• **Work instructions**
Working from the entries below, give again each line from the first through the one containing "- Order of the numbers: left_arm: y", exactly and with nothing else.

[Records from a dataset]
[Start of Attachment]

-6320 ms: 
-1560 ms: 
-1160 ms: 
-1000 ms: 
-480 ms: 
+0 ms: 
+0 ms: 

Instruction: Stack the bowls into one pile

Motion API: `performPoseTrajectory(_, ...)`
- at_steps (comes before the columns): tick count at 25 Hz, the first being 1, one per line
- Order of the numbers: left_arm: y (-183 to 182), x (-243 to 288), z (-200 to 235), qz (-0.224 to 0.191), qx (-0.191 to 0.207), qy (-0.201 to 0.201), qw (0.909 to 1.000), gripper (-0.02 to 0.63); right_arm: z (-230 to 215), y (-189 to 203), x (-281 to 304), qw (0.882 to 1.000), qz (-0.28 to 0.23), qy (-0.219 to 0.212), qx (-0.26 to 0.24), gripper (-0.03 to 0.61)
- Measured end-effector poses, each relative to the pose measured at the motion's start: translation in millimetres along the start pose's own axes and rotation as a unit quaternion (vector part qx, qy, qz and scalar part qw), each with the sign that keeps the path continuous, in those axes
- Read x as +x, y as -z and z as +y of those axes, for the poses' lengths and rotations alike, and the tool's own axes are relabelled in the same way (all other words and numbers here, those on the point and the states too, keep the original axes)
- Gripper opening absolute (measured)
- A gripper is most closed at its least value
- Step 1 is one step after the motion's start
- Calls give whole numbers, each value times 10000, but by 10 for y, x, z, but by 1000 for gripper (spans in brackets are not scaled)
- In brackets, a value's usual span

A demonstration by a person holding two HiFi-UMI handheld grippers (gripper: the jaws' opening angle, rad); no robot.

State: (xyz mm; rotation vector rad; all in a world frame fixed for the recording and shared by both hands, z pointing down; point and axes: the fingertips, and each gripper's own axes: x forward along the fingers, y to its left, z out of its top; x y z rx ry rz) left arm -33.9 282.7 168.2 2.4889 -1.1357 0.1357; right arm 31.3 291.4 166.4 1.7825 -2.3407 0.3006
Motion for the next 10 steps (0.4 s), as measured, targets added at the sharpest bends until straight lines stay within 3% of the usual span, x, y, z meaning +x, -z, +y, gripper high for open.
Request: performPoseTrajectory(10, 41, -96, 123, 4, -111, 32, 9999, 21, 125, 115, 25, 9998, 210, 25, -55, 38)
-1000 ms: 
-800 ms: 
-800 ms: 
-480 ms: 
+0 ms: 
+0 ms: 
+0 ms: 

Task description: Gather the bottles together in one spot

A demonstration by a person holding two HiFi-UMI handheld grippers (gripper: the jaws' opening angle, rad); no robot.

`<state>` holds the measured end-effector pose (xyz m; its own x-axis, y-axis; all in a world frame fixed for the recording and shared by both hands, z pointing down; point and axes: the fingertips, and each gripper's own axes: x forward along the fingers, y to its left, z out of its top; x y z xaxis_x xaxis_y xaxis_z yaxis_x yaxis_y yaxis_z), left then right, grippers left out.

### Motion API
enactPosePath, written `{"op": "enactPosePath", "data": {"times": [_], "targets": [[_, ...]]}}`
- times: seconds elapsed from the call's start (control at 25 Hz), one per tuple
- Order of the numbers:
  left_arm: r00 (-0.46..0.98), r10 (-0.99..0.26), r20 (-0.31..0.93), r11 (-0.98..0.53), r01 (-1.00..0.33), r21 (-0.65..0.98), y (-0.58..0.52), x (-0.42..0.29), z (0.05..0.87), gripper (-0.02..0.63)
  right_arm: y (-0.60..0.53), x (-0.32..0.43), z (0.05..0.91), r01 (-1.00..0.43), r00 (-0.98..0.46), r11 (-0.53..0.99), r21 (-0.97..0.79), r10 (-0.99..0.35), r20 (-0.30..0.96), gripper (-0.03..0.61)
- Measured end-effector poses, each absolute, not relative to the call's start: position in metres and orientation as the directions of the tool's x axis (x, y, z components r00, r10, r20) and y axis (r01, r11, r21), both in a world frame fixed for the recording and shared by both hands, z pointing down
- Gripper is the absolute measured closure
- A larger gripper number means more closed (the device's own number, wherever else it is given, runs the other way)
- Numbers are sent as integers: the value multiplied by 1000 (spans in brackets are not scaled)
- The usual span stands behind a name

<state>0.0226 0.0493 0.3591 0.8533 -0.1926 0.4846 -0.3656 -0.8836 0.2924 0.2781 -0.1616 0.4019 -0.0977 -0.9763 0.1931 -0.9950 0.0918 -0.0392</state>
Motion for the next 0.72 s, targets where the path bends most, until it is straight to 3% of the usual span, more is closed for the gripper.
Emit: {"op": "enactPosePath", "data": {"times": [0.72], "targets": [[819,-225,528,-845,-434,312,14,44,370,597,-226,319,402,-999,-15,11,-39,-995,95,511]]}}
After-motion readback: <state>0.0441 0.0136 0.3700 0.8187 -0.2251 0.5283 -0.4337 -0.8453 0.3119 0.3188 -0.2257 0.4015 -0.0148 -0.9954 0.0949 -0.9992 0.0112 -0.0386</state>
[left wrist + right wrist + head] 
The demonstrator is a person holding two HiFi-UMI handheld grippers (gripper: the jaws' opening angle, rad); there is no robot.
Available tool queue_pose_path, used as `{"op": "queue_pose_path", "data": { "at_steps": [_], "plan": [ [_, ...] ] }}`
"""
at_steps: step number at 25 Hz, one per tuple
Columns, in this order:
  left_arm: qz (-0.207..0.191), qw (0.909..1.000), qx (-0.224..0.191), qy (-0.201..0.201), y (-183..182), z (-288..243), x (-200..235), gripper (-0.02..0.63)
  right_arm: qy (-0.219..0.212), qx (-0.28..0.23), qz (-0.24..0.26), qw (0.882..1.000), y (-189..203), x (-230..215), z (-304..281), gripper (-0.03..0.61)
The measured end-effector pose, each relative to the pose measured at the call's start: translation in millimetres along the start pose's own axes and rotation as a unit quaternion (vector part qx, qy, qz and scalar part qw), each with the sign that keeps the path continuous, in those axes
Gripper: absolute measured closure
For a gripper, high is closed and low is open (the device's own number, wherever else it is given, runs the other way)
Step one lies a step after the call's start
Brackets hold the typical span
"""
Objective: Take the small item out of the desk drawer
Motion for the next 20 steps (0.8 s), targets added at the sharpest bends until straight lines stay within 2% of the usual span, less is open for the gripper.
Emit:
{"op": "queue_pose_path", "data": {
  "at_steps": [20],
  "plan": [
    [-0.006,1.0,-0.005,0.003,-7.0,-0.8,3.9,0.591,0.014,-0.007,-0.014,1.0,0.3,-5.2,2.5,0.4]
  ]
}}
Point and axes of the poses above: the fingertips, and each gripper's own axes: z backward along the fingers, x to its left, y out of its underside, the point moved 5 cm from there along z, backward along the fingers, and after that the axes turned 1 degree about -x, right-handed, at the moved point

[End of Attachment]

• **Output for this task**
-6320 ms: 
-1560 ms: 
-1160 ms: 
-1000 ms: 
-480 ms: 
+0 ms: 
+0 ms: 

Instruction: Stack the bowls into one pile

Motion API: `performPoseTrajectory(_, ...)`
- at_steps (comes before the columns): tick count at 25 Hz, the first being 1, one per line
- Order of the numbers: left_arm: y (-183 to 182), x (-243 to 288), z (-200 to 235), qz (-0.224 to 0.191), qx (-0.191 to 0.207), qy (-0.201 to 0.201), qw (0.909 to 1.000), gripper (-0.02 to 0.63); right_arm: z (-230 to 215), y (-189 to 203), x (-281 to 304), qw (0.882 to 1.000), qz (-0.28 to 0.23), qy (-0.219 to 0.212), qx (-0.26 to 0.24), gripper (-0.03 to 0.61)

This exercise requires no additional output.